• **Exercise goal**
Say how many lines of the material below contain the word "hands", with no other words.

• **Supplied information**
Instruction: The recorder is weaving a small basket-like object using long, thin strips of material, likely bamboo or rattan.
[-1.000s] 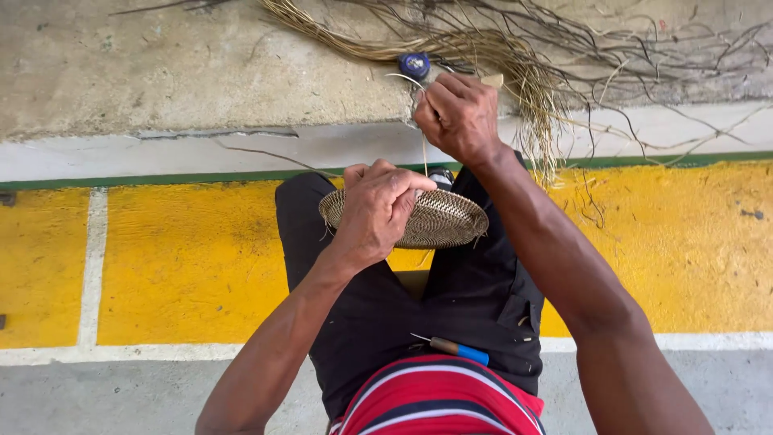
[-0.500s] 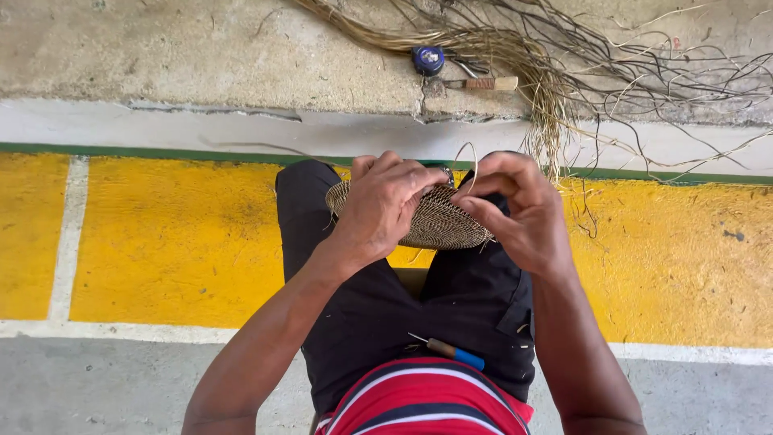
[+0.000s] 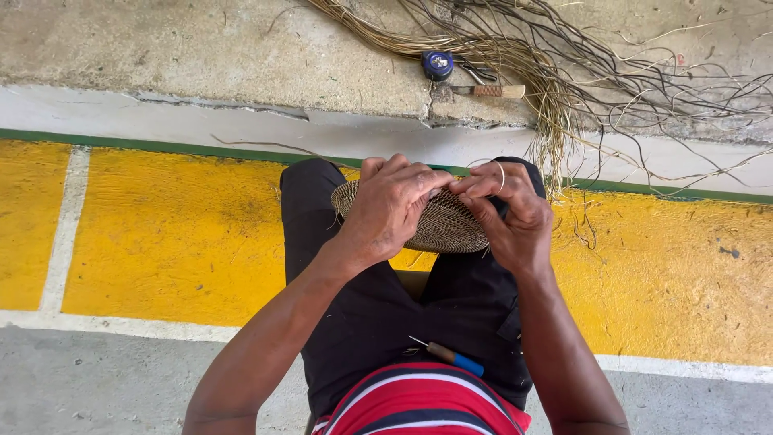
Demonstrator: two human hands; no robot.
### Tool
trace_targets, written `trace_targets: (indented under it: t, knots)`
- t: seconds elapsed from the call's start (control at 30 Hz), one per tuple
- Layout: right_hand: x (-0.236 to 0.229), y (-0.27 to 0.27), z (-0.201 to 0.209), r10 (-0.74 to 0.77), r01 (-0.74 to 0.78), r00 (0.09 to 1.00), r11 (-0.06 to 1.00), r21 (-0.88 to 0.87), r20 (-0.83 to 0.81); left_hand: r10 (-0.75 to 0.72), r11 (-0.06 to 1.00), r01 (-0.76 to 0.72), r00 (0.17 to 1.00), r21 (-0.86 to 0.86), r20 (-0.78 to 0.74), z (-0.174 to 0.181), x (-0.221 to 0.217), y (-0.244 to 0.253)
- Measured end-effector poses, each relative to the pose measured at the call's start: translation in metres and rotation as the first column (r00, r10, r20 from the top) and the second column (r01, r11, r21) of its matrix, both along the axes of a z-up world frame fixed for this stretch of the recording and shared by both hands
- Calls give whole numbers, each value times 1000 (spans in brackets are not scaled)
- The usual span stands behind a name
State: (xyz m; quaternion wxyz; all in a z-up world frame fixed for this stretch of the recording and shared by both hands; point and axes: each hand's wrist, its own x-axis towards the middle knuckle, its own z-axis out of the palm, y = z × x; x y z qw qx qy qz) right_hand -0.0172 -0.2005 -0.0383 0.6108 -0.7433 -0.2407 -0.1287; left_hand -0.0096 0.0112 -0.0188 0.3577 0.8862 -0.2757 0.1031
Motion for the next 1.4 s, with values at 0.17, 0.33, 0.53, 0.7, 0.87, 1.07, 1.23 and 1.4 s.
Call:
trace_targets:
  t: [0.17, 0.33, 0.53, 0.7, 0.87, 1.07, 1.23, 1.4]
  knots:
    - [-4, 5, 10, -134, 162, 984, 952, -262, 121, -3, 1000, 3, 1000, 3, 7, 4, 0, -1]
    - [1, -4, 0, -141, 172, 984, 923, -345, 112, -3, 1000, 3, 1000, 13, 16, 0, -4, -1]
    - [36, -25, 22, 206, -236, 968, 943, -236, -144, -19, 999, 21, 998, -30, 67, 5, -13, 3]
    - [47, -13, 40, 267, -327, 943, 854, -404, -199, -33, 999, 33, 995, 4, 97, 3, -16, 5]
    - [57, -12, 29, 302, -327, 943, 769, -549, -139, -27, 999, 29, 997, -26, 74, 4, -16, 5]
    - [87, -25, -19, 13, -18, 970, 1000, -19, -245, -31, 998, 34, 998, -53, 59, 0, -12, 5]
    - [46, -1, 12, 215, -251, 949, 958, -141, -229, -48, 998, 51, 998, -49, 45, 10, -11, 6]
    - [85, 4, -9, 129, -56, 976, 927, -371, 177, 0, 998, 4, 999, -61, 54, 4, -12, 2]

• **Answer**
3